■ What needs to be done
Below are several entries. Transcribe exactly those lines that fall from the one with "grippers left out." through the one with "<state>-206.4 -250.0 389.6", end lines included.

■ Data to use
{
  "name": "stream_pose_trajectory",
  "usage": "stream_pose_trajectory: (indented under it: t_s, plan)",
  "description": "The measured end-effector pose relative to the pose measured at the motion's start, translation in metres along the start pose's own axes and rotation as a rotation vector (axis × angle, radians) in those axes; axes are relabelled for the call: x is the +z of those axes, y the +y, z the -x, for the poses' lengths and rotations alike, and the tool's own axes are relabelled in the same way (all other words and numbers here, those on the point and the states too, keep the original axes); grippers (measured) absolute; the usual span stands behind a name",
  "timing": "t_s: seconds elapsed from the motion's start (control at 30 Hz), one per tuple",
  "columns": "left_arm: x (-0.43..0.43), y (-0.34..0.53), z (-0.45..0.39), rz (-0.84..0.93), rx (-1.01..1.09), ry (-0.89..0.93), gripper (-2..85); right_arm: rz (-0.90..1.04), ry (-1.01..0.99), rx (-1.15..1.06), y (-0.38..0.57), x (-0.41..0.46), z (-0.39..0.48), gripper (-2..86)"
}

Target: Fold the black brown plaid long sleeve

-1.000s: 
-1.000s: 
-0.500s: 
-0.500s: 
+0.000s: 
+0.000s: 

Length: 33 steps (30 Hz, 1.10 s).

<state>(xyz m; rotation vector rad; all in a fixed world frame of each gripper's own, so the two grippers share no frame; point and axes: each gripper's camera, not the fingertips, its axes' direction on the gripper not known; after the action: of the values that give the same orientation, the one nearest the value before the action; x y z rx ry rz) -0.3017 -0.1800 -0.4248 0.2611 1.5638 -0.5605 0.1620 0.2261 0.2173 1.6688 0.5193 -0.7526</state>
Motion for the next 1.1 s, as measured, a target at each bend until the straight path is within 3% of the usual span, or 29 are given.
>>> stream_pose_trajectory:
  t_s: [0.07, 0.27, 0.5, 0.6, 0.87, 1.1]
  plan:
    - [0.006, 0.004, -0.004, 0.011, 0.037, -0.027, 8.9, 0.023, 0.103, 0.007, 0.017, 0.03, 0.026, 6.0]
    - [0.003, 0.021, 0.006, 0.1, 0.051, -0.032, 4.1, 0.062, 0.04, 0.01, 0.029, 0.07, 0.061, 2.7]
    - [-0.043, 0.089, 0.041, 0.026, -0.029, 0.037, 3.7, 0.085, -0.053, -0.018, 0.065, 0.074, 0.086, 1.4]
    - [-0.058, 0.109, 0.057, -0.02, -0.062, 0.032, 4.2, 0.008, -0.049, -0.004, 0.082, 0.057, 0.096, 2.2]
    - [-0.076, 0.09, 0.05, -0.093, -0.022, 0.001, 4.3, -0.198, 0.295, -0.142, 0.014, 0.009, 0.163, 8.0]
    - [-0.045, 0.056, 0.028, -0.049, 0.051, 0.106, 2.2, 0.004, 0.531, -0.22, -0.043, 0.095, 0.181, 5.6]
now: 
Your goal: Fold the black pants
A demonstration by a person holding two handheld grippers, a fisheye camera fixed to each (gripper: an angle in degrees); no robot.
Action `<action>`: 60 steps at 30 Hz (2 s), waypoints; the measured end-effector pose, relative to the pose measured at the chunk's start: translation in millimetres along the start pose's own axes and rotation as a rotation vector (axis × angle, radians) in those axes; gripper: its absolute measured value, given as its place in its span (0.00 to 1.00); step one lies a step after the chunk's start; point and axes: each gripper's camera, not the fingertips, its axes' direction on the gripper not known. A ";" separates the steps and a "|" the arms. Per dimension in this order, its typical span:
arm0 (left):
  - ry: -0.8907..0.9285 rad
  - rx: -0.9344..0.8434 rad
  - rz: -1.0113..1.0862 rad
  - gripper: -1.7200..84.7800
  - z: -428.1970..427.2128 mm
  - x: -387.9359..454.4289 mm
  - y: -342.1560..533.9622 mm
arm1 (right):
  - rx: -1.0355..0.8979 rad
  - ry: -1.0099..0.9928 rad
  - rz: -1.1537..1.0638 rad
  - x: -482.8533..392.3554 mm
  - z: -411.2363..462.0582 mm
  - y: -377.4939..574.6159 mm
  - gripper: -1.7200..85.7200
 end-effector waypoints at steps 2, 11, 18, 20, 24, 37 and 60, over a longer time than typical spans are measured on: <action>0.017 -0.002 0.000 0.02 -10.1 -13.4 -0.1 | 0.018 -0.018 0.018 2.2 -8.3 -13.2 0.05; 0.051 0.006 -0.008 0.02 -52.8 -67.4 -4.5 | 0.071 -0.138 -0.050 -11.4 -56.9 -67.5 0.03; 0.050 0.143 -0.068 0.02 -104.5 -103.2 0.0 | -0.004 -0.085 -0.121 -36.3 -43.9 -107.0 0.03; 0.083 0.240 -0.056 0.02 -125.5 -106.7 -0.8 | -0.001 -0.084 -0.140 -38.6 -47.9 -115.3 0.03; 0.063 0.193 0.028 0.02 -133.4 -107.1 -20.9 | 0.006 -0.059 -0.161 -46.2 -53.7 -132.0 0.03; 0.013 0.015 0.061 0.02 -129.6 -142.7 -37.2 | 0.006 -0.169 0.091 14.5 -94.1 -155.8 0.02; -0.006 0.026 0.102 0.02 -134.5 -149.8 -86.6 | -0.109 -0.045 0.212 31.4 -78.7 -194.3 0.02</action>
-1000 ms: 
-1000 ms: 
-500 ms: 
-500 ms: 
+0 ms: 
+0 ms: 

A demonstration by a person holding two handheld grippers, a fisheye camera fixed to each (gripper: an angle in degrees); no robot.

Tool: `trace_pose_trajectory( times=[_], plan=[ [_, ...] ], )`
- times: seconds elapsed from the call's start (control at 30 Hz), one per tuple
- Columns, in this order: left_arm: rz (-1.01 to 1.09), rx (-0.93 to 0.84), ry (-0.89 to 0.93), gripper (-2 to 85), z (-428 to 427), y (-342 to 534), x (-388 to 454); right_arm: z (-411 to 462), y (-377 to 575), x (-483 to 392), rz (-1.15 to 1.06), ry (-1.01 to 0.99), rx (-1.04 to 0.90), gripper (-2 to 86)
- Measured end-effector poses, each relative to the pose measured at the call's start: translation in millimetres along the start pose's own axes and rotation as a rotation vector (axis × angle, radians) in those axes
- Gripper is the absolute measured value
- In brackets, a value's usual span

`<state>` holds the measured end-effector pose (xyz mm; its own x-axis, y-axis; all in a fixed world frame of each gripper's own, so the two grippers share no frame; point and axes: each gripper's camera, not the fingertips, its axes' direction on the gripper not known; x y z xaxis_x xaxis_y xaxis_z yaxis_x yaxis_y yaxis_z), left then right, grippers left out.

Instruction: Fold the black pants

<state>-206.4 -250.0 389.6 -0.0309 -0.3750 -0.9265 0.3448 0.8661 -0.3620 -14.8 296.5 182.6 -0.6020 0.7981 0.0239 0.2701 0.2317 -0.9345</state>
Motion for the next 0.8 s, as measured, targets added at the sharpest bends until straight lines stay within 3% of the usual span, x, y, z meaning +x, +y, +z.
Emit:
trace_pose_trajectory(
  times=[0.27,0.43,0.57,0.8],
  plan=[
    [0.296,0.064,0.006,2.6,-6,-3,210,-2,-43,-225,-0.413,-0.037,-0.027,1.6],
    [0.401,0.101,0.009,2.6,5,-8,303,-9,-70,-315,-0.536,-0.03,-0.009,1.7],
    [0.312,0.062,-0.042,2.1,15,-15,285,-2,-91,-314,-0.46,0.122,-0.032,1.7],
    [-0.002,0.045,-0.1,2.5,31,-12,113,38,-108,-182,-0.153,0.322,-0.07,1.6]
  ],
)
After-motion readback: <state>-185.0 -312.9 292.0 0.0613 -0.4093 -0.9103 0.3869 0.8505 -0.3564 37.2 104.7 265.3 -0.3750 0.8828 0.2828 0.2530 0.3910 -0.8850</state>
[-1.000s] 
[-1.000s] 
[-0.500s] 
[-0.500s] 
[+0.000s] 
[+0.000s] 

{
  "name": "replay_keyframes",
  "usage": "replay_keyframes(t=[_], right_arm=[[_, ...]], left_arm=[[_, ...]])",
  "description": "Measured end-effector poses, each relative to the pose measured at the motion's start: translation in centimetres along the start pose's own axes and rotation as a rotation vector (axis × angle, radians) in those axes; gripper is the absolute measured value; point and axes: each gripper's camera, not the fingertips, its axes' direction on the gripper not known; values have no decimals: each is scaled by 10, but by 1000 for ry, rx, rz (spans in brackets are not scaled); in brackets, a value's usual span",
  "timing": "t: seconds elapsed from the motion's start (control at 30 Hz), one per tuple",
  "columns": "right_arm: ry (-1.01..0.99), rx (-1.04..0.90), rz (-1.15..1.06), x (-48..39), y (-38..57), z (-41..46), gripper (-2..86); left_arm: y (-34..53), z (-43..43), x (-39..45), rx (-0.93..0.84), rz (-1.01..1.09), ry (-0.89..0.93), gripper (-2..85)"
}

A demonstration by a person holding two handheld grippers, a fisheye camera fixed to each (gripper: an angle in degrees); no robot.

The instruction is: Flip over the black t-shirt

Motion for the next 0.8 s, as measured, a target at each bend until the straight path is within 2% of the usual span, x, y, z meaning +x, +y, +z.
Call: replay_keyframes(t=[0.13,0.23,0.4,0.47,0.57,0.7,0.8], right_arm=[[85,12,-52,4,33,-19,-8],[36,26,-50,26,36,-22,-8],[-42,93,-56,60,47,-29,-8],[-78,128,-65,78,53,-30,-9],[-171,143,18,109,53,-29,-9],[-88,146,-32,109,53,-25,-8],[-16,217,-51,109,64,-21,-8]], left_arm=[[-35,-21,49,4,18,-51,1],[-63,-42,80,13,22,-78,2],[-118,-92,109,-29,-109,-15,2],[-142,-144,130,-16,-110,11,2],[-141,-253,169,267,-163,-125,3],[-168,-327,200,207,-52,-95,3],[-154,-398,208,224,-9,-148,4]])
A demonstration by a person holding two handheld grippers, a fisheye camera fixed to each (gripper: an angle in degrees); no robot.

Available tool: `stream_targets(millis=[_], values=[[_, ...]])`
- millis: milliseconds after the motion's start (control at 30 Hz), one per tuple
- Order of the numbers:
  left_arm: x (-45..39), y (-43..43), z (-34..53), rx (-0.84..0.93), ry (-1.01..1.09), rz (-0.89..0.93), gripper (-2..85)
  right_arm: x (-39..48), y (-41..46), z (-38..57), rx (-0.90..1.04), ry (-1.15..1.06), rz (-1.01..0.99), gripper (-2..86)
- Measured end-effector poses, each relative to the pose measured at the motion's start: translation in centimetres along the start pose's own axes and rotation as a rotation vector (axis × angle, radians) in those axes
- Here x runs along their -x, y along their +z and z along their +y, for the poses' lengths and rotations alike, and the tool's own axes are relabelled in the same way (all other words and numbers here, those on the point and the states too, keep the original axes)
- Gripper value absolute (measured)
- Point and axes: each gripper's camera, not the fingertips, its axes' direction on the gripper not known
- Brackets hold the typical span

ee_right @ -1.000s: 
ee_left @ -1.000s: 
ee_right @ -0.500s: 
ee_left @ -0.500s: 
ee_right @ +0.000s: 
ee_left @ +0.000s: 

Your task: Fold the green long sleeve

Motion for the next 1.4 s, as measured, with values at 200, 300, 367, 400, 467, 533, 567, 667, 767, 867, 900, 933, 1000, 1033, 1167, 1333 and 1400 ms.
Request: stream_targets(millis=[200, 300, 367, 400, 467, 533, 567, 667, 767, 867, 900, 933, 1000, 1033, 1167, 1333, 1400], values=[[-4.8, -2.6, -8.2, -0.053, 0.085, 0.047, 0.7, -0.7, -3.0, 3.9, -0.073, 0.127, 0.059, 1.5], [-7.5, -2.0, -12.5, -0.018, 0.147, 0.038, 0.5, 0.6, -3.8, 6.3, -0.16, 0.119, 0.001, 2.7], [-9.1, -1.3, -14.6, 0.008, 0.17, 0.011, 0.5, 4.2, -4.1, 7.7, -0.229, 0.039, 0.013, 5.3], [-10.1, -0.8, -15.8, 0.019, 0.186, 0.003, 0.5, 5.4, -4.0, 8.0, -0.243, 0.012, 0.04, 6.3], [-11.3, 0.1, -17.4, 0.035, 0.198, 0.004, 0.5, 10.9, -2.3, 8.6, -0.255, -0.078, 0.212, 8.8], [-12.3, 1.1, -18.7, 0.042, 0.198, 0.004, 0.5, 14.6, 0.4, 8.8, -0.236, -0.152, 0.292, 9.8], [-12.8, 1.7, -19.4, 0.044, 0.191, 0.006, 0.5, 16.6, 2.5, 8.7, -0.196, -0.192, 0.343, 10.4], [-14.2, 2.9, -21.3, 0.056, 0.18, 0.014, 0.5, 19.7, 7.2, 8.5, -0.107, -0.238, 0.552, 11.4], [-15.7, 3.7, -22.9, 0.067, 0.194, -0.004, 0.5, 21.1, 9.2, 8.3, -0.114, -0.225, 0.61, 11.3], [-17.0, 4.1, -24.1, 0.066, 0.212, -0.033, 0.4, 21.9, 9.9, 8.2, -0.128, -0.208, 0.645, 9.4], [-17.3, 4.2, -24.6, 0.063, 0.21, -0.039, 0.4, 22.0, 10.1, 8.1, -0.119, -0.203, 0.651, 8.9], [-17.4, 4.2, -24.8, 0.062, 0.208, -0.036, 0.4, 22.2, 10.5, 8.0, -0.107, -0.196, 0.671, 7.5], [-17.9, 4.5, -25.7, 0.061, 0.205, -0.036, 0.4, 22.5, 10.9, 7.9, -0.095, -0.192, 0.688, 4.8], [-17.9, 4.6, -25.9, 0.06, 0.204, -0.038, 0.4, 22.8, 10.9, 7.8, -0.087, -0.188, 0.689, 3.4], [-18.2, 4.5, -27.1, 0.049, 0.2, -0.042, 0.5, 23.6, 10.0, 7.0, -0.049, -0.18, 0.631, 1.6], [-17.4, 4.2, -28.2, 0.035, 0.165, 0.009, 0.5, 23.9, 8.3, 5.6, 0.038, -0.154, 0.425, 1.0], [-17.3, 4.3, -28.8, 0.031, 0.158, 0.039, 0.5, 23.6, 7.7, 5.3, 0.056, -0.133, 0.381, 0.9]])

■ Answer to this task
`<state>` holds the measured end-effector pose (xyz mm; its own x-axis, y-axis; all in a fixed world frame of each gripper's own, so the two grippers share no frame; point and axes: each gripper's camera, not the fingertips, its axes' direction on the gripper not known; x y z xaxis_x xaxis_y xaxis_z yaxis_x yaxis_y yaxis_z), left then right, grippers left out.

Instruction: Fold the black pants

<state>-206.4 -250.0 389.6 -0.0309 -0.3750 -0.9265 0.3448 0.8661 -0.3620 -14.8 296.5 182.6 -0.6020 0.7981 0.0239 0.2701 0.2317 -0.9345</state>

The answer contains nothing further.